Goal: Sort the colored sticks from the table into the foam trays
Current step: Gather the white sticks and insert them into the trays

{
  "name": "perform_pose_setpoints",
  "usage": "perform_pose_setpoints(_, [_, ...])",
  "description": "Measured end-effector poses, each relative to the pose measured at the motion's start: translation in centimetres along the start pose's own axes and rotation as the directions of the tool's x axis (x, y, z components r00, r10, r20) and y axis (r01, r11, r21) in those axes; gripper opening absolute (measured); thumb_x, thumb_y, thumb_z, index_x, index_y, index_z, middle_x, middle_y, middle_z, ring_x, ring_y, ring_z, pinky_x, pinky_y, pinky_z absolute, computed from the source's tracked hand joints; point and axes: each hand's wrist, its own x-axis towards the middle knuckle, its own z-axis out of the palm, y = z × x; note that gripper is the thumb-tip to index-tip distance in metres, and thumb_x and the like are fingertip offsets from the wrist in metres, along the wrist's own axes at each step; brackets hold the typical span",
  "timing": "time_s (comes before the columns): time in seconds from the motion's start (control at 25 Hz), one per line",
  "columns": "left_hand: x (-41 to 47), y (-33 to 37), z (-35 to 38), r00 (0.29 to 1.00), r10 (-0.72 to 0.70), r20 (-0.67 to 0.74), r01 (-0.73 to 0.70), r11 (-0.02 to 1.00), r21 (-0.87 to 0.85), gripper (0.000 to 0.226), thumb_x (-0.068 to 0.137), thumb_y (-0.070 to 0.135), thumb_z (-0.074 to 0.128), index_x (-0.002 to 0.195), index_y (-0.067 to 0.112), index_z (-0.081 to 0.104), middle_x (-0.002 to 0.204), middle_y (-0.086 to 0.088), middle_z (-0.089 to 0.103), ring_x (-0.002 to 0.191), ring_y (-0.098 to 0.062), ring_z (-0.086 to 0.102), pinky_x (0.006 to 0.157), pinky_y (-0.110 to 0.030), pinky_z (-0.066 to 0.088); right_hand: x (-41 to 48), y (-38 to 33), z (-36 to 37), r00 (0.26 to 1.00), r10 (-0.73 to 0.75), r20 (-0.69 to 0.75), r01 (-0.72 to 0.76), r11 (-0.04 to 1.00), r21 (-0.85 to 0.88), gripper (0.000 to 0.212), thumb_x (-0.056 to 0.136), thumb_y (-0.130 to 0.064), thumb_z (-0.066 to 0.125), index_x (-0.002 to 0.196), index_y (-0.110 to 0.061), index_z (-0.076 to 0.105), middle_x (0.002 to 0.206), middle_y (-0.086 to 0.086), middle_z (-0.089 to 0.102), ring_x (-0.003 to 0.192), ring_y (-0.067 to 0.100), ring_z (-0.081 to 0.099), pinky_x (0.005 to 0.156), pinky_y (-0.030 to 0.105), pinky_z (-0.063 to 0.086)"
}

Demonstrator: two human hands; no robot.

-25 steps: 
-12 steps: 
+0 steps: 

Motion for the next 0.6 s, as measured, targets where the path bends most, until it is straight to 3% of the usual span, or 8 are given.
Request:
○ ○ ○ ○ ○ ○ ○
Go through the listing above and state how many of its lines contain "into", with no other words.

=== RESULT BELOW ===
2